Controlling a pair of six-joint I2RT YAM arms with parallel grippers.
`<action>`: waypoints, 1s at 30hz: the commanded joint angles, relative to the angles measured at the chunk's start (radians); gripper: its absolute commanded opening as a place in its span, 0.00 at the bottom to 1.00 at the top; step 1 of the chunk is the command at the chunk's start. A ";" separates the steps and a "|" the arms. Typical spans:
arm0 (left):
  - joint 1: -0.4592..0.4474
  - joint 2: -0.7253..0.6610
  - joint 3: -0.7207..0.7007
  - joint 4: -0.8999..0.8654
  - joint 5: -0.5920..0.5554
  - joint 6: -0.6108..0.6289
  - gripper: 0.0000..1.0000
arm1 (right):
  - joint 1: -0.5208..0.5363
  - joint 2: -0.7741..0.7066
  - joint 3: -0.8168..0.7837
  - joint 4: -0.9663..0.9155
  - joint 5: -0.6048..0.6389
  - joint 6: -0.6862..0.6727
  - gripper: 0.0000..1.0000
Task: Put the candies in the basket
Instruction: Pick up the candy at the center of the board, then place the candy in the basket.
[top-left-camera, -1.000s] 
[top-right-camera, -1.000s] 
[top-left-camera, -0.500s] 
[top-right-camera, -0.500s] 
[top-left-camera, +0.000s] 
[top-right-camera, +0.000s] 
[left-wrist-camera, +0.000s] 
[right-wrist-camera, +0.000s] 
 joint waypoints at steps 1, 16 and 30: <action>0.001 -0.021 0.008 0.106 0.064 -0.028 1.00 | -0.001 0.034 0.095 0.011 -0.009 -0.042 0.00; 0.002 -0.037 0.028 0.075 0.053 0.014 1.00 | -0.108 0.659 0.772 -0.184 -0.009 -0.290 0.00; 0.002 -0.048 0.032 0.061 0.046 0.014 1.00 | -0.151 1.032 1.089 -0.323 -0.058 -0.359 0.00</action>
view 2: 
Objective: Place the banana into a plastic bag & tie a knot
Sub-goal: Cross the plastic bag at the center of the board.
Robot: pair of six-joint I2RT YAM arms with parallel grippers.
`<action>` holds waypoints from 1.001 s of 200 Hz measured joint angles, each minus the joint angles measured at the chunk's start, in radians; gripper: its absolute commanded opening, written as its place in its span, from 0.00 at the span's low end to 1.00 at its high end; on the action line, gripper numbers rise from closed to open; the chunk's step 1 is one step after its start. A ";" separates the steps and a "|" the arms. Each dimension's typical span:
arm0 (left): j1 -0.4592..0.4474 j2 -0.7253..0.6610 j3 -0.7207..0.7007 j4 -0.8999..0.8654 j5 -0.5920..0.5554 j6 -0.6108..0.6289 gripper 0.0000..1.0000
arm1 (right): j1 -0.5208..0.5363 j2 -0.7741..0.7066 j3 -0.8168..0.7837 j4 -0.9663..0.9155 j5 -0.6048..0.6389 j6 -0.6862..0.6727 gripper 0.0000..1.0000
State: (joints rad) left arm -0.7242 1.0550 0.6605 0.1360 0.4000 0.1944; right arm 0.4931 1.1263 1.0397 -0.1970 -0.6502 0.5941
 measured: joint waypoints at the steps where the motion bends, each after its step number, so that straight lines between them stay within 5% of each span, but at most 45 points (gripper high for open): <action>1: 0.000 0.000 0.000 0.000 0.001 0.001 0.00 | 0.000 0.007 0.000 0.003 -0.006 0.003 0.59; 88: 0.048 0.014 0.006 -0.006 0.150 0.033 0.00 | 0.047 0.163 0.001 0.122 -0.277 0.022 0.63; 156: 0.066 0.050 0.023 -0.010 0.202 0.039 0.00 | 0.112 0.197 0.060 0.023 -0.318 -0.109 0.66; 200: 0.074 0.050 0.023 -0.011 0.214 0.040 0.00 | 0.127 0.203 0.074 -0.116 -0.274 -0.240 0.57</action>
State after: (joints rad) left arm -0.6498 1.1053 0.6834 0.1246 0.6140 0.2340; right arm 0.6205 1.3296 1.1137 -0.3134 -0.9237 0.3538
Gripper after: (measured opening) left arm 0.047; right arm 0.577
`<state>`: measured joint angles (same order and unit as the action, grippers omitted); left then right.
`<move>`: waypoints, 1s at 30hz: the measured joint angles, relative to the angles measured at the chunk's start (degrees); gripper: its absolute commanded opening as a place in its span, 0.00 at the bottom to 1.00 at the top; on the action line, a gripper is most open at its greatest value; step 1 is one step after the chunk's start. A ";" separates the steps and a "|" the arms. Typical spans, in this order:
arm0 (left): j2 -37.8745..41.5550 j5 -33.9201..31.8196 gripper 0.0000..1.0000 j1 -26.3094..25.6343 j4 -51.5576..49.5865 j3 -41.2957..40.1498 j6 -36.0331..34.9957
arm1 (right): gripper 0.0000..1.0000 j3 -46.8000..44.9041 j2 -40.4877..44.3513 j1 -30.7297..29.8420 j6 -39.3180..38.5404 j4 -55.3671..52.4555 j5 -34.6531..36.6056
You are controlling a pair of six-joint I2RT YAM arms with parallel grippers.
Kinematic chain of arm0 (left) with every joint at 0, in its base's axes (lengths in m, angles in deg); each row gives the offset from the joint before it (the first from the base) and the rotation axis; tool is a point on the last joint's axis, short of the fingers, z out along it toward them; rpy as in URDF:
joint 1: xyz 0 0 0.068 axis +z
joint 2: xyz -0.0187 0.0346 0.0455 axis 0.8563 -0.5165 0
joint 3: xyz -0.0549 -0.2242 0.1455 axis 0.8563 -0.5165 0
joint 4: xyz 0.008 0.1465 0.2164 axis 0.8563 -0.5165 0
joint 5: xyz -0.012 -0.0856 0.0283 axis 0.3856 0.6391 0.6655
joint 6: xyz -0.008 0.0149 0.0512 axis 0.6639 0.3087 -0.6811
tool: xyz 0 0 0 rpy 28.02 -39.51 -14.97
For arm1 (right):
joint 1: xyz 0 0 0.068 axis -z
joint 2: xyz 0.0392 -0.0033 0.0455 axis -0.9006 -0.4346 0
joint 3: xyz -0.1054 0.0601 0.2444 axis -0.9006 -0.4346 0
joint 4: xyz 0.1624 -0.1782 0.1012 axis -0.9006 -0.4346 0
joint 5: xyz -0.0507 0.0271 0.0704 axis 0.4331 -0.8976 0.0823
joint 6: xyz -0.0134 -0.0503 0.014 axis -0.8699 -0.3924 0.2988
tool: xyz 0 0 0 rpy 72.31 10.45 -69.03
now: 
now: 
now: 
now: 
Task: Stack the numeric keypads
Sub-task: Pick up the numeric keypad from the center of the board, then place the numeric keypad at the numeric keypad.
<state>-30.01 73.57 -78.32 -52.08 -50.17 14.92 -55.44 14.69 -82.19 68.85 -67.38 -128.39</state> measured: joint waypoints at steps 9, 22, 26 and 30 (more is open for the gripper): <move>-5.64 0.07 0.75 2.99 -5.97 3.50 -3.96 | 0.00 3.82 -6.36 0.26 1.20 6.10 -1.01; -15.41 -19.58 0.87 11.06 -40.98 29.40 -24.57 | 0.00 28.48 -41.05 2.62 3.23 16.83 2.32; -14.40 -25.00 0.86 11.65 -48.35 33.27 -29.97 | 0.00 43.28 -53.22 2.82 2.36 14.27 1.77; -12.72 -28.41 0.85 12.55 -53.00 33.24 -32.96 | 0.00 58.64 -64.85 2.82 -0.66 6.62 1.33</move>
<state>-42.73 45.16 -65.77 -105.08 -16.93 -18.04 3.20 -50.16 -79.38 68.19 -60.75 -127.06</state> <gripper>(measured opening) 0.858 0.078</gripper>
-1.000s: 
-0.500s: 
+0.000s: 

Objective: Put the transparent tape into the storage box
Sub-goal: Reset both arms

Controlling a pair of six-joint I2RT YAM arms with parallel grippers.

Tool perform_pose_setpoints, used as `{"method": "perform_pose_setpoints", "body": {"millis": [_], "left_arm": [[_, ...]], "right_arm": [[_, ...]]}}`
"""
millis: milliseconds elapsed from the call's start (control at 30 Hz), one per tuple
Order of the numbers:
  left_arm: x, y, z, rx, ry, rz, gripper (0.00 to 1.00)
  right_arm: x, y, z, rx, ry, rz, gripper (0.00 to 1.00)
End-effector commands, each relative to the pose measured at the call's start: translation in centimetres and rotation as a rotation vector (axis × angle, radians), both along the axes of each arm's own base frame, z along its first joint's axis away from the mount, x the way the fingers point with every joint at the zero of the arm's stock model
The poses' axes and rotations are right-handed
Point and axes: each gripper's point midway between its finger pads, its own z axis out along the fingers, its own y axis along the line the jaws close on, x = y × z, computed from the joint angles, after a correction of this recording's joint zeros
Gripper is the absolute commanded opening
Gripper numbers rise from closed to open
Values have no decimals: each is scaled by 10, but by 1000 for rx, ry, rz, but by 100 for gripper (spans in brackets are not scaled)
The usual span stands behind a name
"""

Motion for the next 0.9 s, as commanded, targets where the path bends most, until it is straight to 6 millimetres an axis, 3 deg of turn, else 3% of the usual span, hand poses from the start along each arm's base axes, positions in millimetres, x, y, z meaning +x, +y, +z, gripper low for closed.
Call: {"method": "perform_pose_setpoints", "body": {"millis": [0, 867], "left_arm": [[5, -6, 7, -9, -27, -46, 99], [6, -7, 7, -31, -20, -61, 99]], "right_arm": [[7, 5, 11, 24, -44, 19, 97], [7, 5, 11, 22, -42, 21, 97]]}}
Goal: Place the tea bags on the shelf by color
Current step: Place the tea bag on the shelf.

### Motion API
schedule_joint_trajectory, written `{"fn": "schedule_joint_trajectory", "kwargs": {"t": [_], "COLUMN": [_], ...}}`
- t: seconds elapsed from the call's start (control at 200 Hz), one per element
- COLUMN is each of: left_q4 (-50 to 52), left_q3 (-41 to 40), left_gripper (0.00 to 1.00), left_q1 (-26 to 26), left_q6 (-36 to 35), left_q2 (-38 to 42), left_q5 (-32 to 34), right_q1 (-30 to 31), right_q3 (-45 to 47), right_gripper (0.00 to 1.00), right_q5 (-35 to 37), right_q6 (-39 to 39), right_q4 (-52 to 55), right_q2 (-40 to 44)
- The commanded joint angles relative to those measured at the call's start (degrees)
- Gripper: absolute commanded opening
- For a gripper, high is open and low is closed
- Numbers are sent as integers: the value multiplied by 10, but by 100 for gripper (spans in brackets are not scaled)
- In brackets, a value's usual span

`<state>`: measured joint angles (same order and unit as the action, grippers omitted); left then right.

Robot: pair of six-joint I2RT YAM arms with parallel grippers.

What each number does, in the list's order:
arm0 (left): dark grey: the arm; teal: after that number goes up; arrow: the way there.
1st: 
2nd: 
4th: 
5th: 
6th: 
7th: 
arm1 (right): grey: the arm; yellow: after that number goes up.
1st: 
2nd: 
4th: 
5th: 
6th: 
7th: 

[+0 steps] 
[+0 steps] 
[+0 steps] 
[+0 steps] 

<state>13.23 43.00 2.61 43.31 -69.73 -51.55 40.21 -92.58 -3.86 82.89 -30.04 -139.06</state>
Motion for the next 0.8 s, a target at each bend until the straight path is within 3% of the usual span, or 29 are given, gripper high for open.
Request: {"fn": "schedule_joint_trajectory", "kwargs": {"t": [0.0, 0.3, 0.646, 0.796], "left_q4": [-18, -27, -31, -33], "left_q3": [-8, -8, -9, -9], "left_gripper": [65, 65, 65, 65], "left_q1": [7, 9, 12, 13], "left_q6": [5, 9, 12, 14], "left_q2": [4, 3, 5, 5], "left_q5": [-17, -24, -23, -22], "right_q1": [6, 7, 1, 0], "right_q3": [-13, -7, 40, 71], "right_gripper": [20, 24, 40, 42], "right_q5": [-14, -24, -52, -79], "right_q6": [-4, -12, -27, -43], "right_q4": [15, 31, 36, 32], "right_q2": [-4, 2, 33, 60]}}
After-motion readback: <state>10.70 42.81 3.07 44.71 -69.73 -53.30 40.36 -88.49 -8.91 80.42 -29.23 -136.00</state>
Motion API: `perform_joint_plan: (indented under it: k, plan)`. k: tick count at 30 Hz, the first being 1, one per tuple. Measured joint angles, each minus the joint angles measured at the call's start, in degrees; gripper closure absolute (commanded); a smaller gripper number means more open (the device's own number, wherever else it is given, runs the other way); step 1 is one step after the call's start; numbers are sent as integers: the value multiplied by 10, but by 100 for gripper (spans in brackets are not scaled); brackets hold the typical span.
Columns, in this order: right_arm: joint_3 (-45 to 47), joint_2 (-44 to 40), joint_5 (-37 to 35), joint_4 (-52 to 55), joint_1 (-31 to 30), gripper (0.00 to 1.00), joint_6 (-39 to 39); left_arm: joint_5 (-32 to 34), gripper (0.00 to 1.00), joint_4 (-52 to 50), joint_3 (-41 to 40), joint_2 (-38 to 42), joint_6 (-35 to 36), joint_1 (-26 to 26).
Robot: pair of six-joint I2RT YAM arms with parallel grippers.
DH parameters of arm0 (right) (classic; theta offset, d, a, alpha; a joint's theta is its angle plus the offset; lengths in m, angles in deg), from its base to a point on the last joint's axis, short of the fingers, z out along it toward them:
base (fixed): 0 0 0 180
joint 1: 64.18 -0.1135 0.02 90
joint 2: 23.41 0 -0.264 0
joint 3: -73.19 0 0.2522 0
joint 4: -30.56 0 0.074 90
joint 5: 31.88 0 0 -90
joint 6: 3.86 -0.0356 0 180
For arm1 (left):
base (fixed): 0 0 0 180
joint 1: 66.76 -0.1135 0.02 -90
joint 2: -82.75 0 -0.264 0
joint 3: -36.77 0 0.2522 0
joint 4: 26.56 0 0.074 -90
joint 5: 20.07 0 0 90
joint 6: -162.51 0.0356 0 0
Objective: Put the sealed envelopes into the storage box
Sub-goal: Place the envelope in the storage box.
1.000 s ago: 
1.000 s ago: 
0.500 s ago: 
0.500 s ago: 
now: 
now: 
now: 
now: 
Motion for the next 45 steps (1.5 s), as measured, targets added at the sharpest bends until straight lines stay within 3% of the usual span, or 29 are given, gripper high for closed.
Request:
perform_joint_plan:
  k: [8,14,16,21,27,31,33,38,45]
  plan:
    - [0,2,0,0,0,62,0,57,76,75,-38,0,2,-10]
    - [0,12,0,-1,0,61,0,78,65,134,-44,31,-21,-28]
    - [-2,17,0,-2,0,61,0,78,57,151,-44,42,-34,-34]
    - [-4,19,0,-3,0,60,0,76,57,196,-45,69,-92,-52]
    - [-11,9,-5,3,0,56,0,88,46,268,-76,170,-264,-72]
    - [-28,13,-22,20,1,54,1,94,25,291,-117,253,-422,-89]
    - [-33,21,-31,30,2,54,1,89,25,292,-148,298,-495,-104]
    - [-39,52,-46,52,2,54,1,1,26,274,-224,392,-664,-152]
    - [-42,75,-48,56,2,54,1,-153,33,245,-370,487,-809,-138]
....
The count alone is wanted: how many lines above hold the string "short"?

# Response to this task
2